Down to the last line, the material below should be reproduced exactly.
Collected data START
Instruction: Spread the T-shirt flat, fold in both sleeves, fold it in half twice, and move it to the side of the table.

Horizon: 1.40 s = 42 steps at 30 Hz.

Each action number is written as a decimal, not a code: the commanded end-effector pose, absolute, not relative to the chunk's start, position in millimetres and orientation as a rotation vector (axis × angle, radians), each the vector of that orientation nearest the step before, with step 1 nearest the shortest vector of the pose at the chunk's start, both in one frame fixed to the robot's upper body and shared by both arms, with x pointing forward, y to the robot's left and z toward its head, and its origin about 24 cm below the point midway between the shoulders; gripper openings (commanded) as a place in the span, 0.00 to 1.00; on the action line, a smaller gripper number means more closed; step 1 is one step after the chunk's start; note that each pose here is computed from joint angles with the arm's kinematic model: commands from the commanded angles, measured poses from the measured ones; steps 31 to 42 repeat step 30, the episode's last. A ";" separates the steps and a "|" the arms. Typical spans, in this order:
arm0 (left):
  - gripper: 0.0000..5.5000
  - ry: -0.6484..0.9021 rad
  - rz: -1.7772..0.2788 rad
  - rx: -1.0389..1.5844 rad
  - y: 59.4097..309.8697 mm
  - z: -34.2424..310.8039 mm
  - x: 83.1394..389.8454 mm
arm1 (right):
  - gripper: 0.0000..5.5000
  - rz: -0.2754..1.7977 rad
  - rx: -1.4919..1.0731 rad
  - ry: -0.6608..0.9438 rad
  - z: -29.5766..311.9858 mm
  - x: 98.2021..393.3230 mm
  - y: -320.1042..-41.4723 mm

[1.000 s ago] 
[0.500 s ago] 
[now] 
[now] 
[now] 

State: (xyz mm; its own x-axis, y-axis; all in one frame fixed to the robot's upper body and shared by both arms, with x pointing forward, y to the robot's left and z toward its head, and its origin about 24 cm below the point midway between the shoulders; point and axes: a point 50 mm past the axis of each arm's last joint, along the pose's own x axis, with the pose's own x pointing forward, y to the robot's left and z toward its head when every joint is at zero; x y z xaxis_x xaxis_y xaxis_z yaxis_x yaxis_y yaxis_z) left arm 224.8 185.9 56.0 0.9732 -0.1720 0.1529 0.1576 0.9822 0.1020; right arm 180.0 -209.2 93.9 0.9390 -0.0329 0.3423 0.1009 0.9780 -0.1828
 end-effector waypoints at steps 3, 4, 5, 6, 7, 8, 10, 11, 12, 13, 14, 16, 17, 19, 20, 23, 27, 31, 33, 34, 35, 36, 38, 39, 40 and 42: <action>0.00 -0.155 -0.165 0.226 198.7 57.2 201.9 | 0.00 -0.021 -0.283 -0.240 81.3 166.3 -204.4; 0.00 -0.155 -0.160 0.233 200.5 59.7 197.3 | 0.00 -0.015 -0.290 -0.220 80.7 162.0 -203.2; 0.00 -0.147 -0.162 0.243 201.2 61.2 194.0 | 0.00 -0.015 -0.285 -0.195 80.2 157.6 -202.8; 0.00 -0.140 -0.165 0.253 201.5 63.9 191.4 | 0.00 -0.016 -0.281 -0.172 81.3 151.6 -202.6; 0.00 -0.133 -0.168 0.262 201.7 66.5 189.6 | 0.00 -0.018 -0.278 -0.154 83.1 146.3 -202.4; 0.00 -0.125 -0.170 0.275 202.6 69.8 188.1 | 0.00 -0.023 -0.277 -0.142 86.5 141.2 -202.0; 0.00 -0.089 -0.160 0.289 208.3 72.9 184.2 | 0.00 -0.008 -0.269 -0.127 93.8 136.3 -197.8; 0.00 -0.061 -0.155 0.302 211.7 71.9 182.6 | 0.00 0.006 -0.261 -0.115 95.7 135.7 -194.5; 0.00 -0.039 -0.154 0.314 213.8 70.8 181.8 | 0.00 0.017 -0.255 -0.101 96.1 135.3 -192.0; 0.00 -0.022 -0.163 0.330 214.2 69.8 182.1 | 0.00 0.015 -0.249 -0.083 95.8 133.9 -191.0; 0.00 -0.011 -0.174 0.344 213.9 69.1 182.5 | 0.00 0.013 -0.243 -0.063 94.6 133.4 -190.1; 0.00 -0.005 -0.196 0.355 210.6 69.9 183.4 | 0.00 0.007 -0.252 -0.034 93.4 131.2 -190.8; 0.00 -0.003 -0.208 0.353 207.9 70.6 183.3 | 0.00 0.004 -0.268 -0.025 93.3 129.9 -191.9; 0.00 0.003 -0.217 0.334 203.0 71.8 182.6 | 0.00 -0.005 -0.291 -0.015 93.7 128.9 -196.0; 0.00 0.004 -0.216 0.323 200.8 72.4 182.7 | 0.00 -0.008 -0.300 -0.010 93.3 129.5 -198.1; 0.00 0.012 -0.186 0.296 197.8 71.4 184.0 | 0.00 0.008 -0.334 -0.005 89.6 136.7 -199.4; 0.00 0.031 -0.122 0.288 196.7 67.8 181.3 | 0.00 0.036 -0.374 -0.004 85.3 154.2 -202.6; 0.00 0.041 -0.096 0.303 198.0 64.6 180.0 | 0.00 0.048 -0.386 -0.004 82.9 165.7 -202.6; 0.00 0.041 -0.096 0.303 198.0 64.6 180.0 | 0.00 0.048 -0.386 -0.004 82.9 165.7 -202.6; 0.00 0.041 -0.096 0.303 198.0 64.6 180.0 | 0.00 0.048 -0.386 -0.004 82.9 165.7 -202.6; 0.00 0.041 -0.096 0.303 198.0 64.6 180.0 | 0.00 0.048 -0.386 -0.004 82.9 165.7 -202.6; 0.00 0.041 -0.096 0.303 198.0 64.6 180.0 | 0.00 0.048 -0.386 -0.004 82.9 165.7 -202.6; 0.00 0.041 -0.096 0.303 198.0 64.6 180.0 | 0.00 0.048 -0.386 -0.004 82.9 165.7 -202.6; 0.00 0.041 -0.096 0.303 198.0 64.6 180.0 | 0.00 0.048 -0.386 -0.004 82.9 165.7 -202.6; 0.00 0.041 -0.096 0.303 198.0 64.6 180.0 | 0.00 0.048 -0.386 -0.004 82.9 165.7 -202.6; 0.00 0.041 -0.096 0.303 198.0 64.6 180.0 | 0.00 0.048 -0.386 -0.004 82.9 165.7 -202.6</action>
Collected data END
- _Reply to the exercise_
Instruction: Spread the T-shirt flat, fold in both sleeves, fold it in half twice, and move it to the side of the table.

Horizon: 1.40 s = 42 steps at 30 Hz.

Each action number is written as a decimal, not a code: the commanded end-effector pose, absolute, not relative to the chunk's start, position in millimetres and orientation as a rotation vector (axis × angle, radians), each the vector of that orientation nearest the step before, with step 1 nearest the shortest vector of the pose at the chunk's start, both in one frame fixed to the robot's upper body and shared by both arms, with x pointing forward, y to the robot's left and z toward its head, and its origin about 24 cm below the point midway between the shoulders; gripper openings (commanded) as a place in the span, 0.00 to 1.00; on the action line, a smaller gripper number means more closed; step 1 is one step after the chunk's start; note that each pose here is computed from joint angles with the arm's kinematic model: commands from the commanded angles, measured poses from the measured ones; steps 31 to 42 repeat step 30, the episode's last. A ";" separates the steps and a "|" the arms. Typical spans, in this order:
arm0 (left):
  - gripper: 0.0000..5.5000
  - ry: -0.6484..0.9021 rad
  - rz: -1.7772..0.2788 rad
  - rx: -1.0389..1.5844 rad
  - y: 59.4097..309.8697 mm
  - z: -34.2424..310.8039 mm
  - x: 83.1394..389.8454 mm
arm1 (right):
  - gripper: 0.0000..5.5000
  - rz: -0.2754..1.7977 rad
  - rx: -1.4919..1.0731 rad
  - ry: -0.6608..0.9438 rad
  - z: -29.5766..311.9858 mm
  - x: 98.2021..393.3230 mm
  - y: -320.1042..-41.4723 mm

[1.000 s ago] 
[0.500 s ago] 
[now] 
[now] 
[now] 

State: (xyz mm; its own x-axis, y-axis; all in one frame fixed to the robot's upper body and shared by both arms, with x pointing forward, y to the robot's left and z toward its head, and its origin about 24 cm below the point midway between the shoulders; point and axes: a point 50 mm past the axis of each arm's last joint, along the pose's own x axis, with the pose's own x pointing forward, y to the robot's left and z toward its head when every joint is at zero; x y z xaxis_x xaxis_y xaxis_z yaxis_x yaxis_y yaxis_z) left arm 224.8 185.9 56.0 0.9732 -0.1720 0.1529 0.1576 0.9822 0.1020; right arm 180.0 -209.2 93.9 0.9390 -0.0329 0.3423 0.1009 0.9780 -0.1828
 end-effector waypoints at steps 3, 4, 5, 6, 7, 8, 10, 11, 12, 13, 14, 16, 17, 19, 20, 23, 27, 31, 33, 34, 35, 36, 38, 39, 40 and 42: <action>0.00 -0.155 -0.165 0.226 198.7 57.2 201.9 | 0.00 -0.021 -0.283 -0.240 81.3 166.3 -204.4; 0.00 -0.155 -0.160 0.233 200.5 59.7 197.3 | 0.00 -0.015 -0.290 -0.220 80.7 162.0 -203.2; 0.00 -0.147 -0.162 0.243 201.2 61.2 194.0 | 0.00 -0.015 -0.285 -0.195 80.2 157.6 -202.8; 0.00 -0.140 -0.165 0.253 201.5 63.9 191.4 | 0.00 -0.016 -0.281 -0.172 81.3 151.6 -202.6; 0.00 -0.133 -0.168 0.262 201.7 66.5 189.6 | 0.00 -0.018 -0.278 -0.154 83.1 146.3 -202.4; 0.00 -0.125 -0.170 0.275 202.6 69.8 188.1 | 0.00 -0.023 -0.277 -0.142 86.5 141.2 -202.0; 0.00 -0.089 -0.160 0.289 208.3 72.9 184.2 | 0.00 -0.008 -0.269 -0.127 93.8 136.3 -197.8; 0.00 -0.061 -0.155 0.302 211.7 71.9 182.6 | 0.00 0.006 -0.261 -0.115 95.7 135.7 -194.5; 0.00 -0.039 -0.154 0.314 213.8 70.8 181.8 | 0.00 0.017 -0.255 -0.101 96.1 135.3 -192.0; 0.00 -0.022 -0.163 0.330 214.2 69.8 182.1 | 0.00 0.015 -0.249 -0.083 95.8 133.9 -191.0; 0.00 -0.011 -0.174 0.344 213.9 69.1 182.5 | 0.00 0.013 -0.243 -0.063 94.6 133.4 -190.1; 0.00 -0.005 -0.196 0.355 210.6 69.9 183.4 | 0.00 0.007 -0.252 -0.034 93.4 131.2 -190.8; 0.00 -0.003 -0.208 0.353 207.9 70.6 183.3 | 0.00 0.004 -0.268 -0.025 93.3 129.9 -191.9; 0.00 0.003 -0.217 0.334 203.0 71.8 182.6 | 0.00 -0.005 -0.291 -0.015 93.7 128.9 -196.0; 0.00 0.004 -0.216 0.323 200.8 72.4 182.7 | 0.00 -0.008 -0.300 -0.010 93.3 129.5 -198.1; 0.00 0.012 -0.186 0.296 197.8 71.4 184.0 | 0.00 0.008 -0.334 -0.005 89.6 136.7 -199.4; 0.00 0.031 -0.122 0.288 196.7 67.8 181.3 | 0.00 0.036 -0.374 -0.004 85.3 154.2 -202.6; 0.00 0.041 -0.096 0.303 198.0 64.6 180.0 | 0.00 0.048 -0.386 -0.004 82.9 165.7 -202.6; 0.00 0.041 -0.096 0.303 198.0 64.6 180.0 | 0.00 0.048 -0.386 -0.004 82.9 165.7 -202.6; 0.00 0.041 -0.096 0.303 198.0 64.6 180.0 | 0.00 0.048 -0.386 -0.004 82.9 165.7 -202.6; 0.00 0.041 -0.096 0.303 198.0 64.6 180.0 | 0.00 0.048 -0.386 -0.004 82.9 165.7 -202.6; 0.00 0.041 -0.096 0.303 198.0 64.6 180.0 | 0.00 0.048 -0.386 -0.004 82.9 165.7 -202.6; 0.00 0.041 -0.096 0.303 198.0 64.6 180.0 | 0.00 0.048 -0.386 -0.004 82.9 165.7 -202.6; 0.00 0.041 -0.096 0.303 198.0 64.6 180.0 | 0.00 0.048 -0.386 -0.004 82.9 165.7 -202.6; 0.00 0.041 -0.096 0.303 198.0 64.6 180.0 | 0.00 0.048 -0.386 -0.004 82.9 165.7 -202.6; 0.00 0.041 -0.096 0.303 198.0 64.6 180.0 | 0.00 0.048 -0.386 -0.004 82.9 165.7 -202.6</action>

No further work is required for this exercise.